Todd-who-will-be-longer-and-more-interesting-next-time
You know, now I think about it, between the neglectful Mr. Bennet (in P&P) and the neglectful Sir Thomas (in Mansfield Park), I much prefer the former. I really get annoyed when Sir Thomas’s bratty kids bully Fanny and make fun of her, and I think Sir Thomas should have noticed!
Okay, glad I got that off my chest. 🙂
General Tilney is just evil. (Pure…evil…)
Sir Walter Elliot is an idiot.
Luckily, of course, all the heroes in Austen books are going to make great dads themselves!!!
So, Amanda, did you find a present for your dad???
Cara (who has no stress on Father’s Day, and hasn’t had any in fifteen years)
Okay, granted, I probably have one image in my head when I say this. . . uh, type this. . . but you just know Mr. Darcy will be a great dad. 🙂
Lois, who is being taken over by the movies! LOL
Mr. Dashwood’s son is not great father material either. A little too wishy-washy, IMO!
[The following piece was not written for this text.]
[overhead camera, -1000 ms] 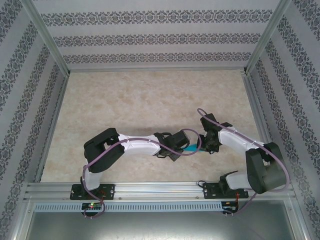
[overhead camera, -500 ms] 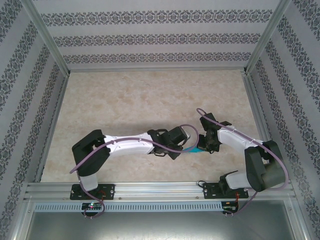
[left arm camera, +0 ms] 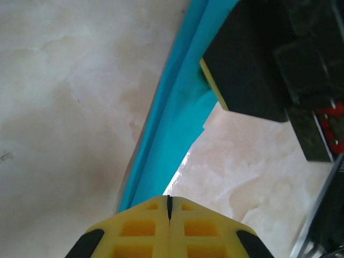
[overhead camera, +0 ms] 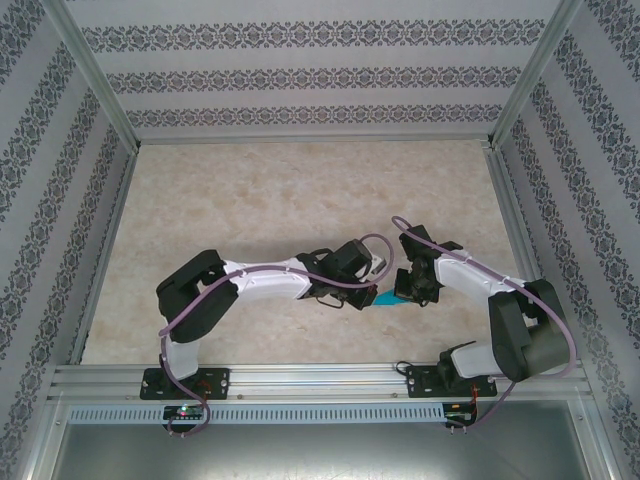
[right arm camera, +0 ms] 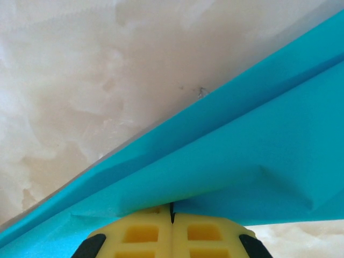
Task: Fold a paper plane with a square sheet of paper (pick it up from the middle)
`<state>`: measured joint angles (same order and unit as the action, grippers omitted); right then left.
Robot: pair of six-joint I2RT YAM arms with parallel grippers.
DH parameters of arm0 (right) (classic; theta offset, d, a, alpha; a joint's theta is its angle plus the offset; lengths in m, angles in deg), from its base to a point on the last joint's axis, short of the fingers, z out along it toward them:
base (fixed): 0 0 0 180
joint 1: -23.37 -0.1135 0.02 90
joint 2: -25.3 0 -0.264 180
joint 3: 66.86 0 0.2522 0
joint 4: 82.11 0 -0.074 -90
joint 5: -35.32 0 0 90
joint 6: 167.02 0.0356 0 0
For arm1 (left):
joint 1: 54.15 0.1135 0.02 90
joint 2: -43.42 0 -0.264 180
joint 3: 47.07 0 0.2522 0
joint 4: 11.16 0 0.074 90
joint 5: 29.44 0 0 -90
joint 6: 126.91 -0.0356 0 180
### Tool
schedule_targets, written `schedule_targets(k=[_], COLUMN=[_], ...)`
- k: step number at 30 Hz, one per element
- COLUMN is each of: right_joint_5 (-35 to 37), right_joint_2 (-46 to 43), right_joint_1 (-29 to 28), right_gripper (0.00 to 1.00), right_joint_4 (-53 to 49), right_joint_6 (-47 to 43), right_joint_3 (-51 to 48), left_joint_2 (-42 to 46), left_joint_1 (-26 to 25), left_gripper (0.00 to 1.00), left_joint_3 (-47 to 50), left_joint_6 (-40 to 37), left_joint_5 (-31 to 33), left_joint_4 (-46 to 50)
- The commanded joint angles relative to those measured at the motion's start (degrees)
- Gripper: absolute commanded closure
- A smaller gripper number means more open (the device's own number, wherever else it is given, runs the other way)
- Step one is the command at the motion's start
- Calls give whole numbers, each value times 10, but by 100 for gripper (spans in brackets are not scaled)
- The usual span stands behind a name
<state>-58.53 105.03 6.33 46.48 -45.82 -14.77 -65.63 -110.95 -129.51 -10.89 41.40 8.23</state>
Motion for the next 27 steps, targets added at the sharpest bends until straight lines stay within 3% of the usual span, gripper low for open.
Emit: schedule_targets(k=[1,8,27], right_joint_5=[17,16,20], right_joint_2=[12,13,19], right_joint_1=[-2,-2,-5], right_gripper=[100,100,100], right_joint_4=[-19,-20,-24], right_joint_6=[-11,-13,-19], right_joint_3=[4,5,10], left_joint_2=[-9,-57,-85], left_joint_1=[9,14,34], left_gripper=[95,99,100], left_joint_3=[6,-14,-18], left_joint_6=[32,36,18], left_joint_5=[-69,-109,-106], left_joint_4=[-94,-95,-80])
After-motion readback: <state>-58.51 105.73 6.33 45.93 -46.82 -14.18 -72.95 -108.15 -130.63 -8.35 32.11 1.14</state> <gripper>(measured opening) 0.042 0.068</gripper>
I would like to think the spouses our heroines marry will be great fathers except for Elenor’s husband. See I’m so unimpressed with him that his name escapes me!*G*
Ah, Santa, you mean Edward! Yes, he does have great difficulty saying “no.” Not the best thing for a father!
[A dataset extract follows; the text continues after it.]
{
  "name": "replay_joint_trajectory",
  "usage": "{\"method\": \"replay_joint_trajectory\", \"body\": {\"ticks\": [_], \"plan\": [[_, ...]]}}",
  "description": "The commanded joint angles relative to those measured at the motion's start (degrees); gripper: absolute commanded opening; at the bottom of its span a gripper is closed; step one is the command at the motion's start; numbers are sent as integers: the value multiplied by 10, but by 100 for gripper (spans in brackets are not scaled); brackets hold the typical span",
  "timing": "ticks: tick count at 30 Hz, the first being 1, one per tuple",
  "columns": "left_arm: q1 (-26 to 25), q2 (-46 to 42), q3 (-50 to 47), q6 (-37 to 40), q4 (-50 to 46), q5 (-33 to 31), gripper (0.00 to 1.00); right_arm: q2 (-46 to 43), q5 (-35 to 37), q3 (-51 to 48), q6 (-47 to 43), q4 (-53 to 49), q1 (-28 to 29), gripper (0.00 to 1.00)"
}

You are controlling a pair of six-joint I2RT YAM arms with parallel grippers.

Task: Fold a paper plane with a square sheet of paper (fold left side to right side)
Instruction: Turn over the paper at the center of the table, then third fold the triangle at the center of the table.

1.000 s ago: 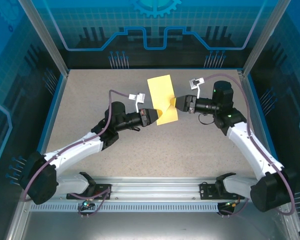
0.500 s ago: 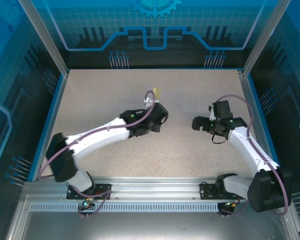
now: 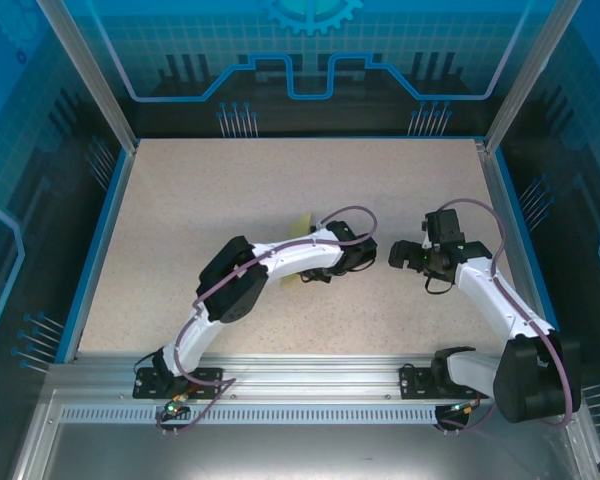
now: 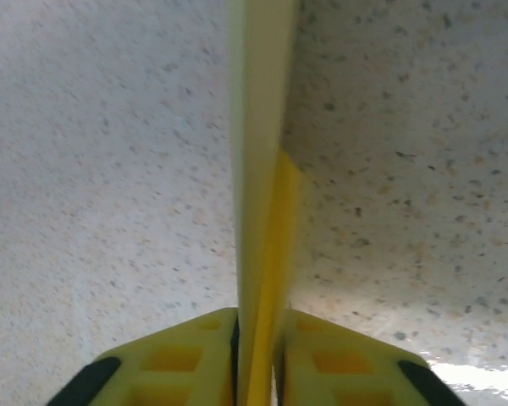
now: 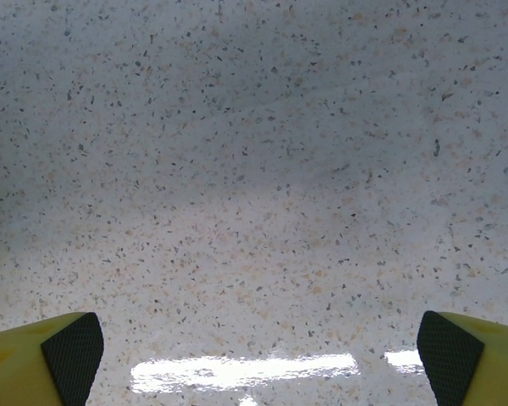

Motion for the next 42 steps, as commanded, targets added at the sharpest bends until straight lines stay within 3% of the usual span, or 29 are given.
{"method": "replay_joint_trajectory", "body": {"ticks": [1, 4, 9, 12, 16, 21, 28, 34, 42], "plan": [[-3, 28, 50, 17, -26, 56, 26, -4, 14, -7, 6, 2, -12, 99], [-1, 43, 89, 43, -7, 101, 36, 0, 14, -8, 10, 3, -16, 99], [12, 5, 101, 81, 53, 187, 60, 13, -23, -5, -7, 12, -18, 100], [31, -64, 44, 95, 131, 259, 71, 17, -68, -2, -18, 31, -19, 100], [68, -190, -94, 88, 253, 309, 80, 37, -199, 10, -34, 81, -11, 99], [144, -349, -311, 65, 427, 378, 86, 120, -301, 58, -5, 150, 48, 95], [249, -480, -526, 23, 606, 484, 91, 292, -324, 183, 51, 235, 134, 88], [290, -513, -595, 4, 650, 524, 92, 415, -334, 294, 59, 229, 167, 87], [295, -520, -606, 8, 643, 522, 92, 488, -337, 348, 72, 218, 182, 87]]}}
But maybe Elinor will say no for him? 🙂
Wentworth would be a good father, but perhaps a little bit uncommunicative?
Mr. Knightley would be a bit overindulgent. To his daughters, anyway. 🙂
Mr. Darcy would be just perfect. (And that goes for Colin Firth Mr. Darcy, Matthew MacFadyen Mr. Darcy, or Jane Austen’s Mr. Darcy!)
Bingley and Jane would allow their children to walk all over them — their kids would probably end up just like Miss Bingley. Quite spoiled.
Cara
Most fathers in fiction (and this goes for mothers too) are either dead, weak or even downright evil. In Regencies it’s often Papa who couldn’t help gambling away the family fortune–and his daughter must give her hand or possibly just her body to a rake in lieu of the debt. Or hero’s papa who didn’t love him so hero became a rakish scoundrel in consequence.
Do I agree that parents are always to blame? Scary idea for a mother, but I think we do have a huge impact, in real life as well as fiction. As Todd said, plots often won’t work as well with good, supportive parents around.
I have also seen it done where one of the hero/heroine has at least one supportive parental figure, and that helps that character deal with the other, less grounded one.
But I want to see him/her striving too. The hero whose father didn’t love him who is redeemed ONLY through the heroine’s love seems a bit weak to me. Sorry!
OK, I did find a gift for my dad! I got him the first 3 seasons on “Northern Exposure” on DVD (and now I can borrow them, too!). They were a hit. 🙂
I agree about the “problem of the plot.” I think that accounts for the dearth of competent parents in romance.